* [WORK TASK]: An acceptable answer contains each line of the material, unchanged.
..........
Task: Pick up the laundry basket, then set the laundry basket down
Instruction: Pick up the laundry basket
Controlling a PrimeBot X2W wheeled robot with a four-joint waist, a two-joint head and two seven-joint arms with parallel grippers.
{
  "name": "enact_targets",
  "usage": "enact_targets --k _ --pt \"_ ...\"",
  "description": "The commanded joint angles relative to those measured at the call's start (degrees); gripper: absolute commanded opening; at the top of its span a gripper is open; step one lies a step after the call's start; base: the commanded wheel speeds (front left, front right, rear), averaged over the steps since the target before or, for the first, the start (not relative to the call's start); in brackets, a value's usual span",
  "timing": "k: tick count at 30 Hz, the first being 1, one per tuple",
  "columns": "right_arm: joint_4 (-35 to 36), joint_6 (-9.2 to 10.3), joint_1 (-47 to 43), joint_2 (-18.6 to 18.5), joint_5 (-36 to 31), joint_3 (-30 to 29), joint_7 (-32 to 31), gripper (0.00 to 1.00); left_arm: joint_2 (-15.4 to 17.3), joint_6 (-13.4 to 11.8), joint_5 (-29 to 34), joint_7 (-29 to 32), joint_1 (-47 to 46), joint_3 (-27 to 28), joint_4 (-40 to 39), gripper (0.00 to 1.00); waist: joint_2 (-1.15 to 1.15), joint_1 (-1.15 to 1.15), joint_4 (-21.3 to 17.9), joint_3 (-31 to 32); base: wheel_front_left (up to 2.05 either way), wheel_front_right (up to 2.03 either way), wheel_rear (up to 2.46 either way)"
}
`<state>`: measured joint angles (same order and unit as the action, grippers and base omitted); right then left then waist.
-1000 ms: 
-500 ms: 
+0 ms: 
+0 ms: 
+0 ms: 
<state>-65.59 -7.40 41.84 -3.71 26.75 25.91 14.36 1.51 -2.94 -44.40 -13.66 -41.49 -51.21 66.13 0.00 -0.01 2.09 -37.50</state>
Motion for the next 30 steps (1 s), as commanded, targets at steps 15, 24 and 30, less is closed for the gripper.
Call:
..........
* [PROBLEM SOLUTION]:
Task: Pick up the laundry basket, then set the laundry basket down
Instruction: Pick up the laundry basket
Controlling a PrimeBot X2W wheeled robot with a four-joint waist, a two-joint head and two seven-joint arms with parallel grippers.
{
  "name": "enact_targets",
  "usage": "enact_targets --k _ --pt \"_ ...\"",
  "description": "The commanded joint angles relative to those measured at the call's start (degrees); gripper: absolute commanded opening; at the top of its span a gripper is open; step one lies a step after the call's start; base: the commanded wheel speeds (front left, front right, rear), averaged over the steps since the target before or, for the first, the start (not relative to the call's start); in brackets, a value's usual span",
  "timing": "k: tick count at 30 Hz, the first being 1, one per tuple",
  "columns": "right_arm: joint_4 (-35 to 36), joint_6 (-9.2 to 10.3), joint_1 (-47 to 43), joint_2 (-18.6 to 18.5), joint_5 (-36 to 31), joint_3 (-30 to 29), joint_7 (-32 to 31), gripper (0.00 to 1.00); left_arm: joint_2 (-15.4 to 17.3), joint_6 (-13.4 to 11.8), joint_5 (-29 to 34), joint_7 (-29 to 32), joint_1 (-47 to 46), joint_3 (-27 to 28), joint_4 (-40 to 39), gripper (0.00 to 1.00); waist: joint_2 (-1.15 to 1.15), joint_1 (-1.15 to 1.15), joint_4 (-21.3 to 17.9), joint_3 (-31 to 32); base: wheel_front_left (up to 2.05 either way), wheel_front_right (up to 2.03 either way), wheel_rear (up to 2.46 either way)"
}
`<state>`: measured joint angles (same order and unit as the action, grippers and base omitted); right then left then waist.
-1000 ms: 
-500 ms: 
+0 ms: 
+0 ms: 
+0 ms: 
<state>-65.59 -7.40 41.84 -3.71 26.75 25.91 14.36 1.51 -2.94 -44.40 -13.66 -41.49 -51.21 66.13 0.00 -0.01 2.09 -37.50</state>
Motion for the next 30 steps (1 s), as commanded, targets at steps 15, 24 and 30, less is closed for the gripper.
Call:

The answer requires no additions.